▶ What the task requires
What lines of the data below hold the string "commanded"? Copy each one out.

▶ Provided data
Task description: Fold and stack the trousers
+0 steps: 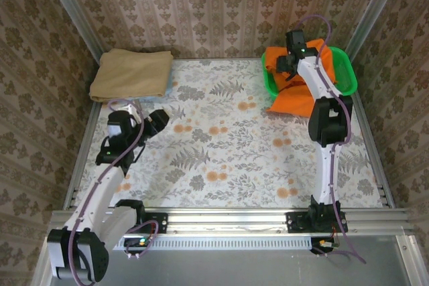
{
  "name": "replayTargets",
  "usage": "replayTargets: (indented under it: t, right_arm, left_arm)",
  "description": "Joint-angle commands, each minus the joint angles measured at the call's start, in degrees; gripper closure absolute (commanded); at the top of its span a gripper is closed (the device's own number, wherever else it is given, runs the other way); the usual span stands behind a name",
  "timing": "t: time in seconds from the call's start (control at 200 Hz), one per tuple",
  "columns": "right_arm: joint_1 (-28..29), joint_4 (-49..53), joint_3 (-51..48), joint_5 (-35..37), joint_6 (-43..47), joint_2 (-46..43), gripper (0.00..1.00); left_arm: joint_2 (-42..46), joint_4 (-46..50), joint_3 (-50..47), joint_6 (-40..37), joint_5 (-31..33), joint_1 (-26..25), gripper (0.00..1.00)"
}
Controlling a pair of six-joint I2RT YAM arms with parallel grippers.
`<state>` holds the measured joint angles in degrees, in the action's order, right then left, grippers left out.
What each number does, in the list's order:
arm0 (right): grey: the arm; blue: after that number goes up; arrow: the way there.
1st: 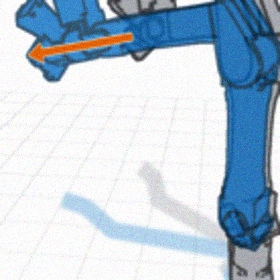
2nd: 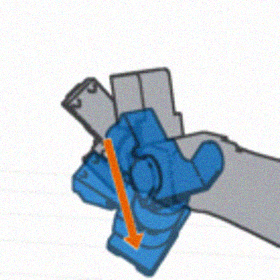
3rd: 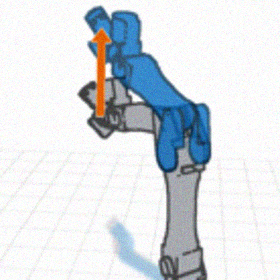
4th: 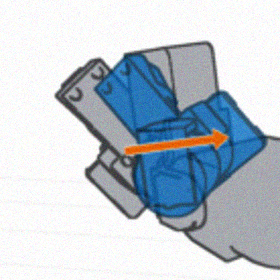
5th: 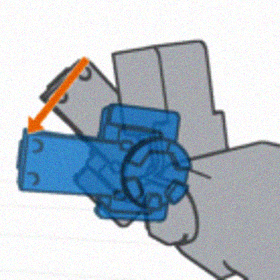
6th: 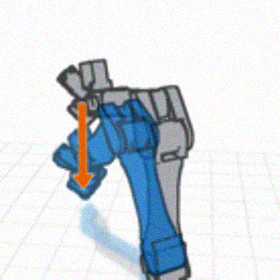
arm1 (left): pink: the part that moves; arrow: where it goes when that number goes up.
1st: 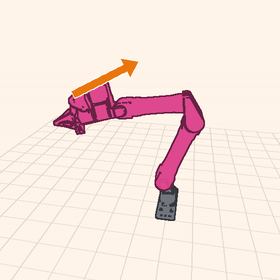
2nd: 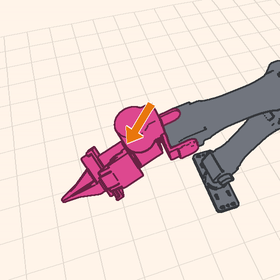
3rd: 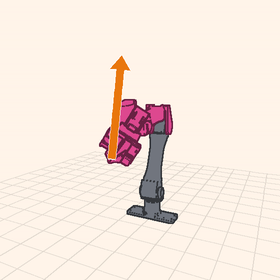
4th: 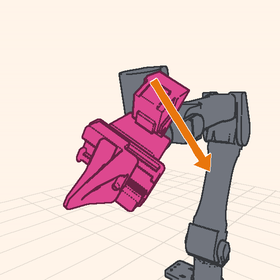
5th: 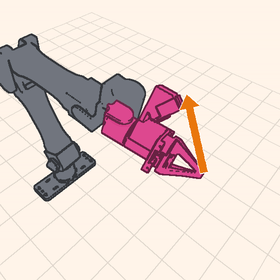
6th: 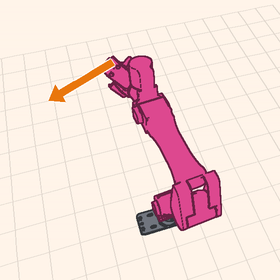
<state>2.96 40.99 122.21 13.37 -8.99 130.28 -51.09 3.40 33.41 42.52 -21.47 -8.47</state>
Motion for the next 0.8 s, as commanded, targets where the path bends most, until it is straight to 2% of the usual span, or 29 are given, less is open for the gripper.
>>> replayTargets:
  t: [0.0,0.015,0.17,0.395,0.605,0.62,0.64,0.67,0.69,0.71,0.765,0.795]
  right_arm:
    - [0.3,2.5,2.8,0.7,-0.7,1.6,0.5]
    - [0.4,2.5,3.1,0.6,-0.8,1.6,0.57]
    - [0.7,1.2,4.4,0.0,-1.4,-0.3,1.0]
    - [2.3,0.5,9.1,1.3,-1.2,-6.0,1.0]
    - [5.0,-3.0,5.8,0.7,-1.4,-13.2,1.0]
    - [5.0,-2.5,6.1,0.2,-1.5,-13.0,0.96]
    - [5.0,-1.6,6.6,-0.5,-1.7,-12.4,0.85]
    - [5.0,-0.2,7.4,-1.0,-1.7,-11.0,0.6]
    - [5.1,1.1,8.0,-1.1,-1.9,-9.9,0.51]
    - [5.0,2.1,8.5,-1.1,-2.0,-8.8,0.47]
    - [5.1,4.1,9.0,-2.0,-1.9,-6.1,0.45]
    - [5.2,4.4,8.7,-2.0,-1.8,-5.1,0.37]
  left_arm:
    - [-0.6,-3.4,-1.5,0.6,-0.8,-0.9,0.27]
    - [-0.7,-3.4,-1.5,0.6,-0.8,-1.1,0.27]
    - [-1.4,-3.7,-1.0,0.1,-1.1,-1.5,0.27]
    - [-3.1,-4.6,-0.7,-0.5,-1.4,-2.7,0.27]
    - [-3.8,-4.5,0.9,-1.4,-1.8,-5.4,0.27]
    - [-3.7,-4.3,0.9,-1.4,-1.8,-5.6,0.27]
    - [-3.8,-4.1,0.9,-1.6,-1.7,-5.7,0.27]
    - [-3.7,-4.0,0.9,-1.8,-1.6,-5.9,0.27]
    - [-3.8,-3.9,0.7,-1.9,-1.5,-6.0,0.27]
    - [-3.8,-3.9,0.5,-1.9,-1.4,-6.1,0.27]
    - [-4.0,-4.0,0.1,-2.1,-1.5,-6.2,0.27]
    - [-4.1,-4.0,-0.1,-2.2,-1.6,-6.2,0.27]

▶ Exercise response
  "description": "Joint-angle commands, each minus the joint angles measured at the call's start, in degrees; gripper closure absolute (commanded); at the top of its span a gripper is closed (the device's own number, wherever else it is given, runs the other way); the usual span stands behind a name",
Motion for the next 0.8 s, as commanded, targets where the path bends most, until it is straight to 2% of the usual span, or 29 are given, less is open for the gripper.

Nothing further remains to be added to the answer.